There have been periods in history (some parts of the 1700's probably) where war was a game fought neatly by armies on isolated battlefields, with relatively little harm to the civilian population. But for the most part, war has always been hell for civilians: this is not something new that has come about with the invention of the bomber and the cruise missile.

I'd cue up a rant about "Don't they teach kids anything in school these days!" but Mr. Botsford is old enough to be my grandfather.

It's a pity, because he does have an interesting point which I can perceive when my historical pedantry meters aren't hitting the red zone: that war has gotten remarkably less dangerous for soldiers of late. We are evolving toward a situation in which war is waged by remote control, with bombers and missiles and drones.

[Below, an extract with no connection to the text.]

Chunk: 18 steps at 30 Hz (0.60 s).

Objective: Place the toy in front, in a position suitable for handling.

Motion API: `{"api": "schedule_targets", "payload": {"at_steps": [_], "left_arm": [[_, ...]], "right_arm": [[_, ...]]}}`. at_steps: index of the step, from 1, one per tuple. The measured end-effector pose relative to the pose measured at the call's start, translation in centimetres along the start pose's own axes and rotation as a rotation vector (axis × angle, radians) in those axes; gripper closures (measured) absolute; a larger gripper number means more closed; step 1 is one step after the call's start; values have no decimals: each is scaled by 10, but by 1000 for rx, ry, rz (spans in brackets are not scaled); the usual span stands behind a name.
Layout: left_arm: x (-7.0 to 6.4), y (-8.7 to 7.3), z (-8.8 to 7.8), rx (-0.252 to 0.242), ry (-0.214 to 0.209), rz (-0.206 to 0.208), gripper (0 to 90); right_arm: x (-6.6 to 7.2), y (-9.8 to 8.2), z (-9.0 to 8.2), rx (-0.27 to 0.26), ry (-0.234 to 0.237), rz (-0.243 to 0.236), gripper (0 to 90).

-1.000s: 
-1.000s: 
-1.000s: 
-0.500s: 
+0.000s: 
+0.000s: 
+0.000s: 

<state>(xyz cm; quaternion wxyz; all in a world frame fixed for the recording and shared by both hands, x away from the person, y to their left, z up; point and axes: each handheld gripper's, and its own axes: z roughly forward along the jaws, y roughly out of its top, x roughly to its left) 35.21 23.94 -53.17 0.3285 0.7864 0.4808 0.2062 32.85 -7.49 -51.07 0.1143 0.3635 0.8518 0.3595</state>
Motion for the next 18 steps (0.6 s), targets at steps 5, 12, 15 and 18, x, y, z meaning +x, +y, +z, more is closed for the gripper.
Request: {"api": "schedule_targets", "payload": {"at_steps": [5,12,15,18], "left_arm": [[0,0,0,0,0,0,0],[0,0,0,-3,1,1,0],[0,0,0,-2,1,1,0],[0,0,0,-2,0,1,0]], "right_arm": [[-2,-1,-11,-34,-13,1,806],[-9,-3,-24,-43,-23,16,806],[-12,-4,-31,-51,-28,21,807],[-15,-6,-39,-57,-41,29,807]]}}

There is something weird and icky about the prospect of wars in which only civilians die. But let's not pretend that in the good old days, only soldiers died.

Okay, remember yesterday when I said that it would be fun to add a Company C to the mix? Just got a call about possibly doing some freelance work for, well, let's call them Company C. This wouldn't be a full-time thing, so they're not really in competition with Company A or B. Still...

Well, I have a bunch of stuff to do, so I'd better go to it.